_What is expected_:
Extract, from the listing that follows, each line containing the word "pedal".

_Data segment_:
BEGIN

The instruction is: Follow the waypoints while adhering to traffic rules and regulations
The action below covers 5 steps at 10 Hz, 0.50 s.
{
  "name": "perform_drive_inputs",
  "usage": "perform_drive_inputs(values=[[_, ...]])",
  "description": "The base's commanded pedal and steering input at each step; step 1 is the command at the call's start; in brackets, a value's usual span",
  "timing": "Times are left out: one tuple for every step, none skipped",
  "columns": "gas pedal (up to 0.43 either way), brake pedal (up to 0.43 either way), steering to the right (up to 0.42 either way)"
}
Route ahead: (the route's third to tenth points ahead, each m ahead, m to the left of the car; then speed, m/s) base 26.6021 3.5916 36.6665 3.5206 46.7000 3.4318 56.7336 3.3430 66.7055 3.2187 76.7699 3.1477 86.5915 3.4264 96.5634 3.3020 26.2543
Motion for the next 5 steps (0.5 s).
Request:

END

_Reply to the exercise_:
  "description": "The base's commanded pedal and steering input at each step; step 1 is the command at the call's start; in brackets, a value's usual span",
  "columns": "gas pedal (up to 0.43 either way), brake pedal (up to 0.43 either way), steering to the right (up to 0.42 either way)"

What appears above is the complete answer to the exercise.